(Required work): Whenever a picture appears, leave it out while repeating all the other data exactly.

(Raw data):

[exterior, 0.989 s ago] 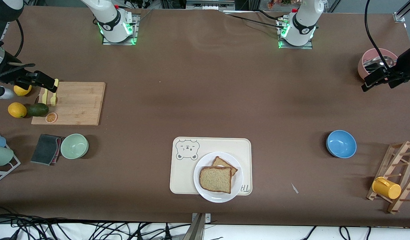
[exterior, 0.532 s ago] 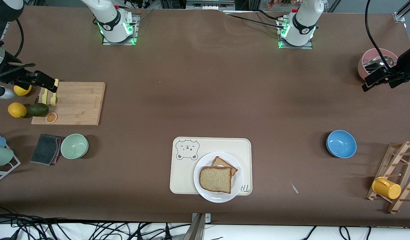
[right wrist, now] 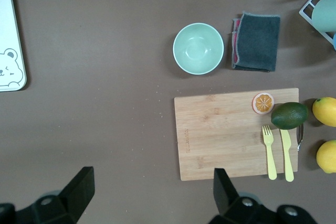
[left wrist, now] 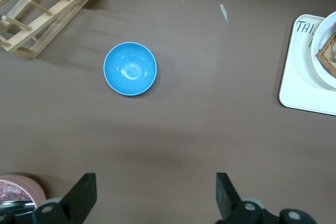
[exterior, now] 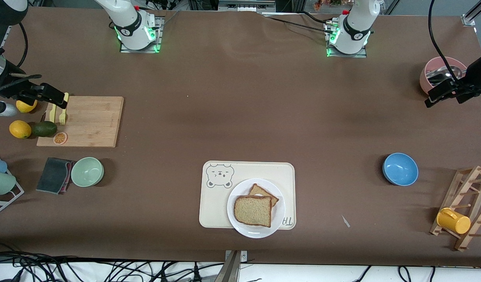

(Answer section):
[exterior, 0.989 s ago] 
[exterior, 0.532 s ago] 
[right wrist, now] 
[left wrist, now] 
[exterior, now] 

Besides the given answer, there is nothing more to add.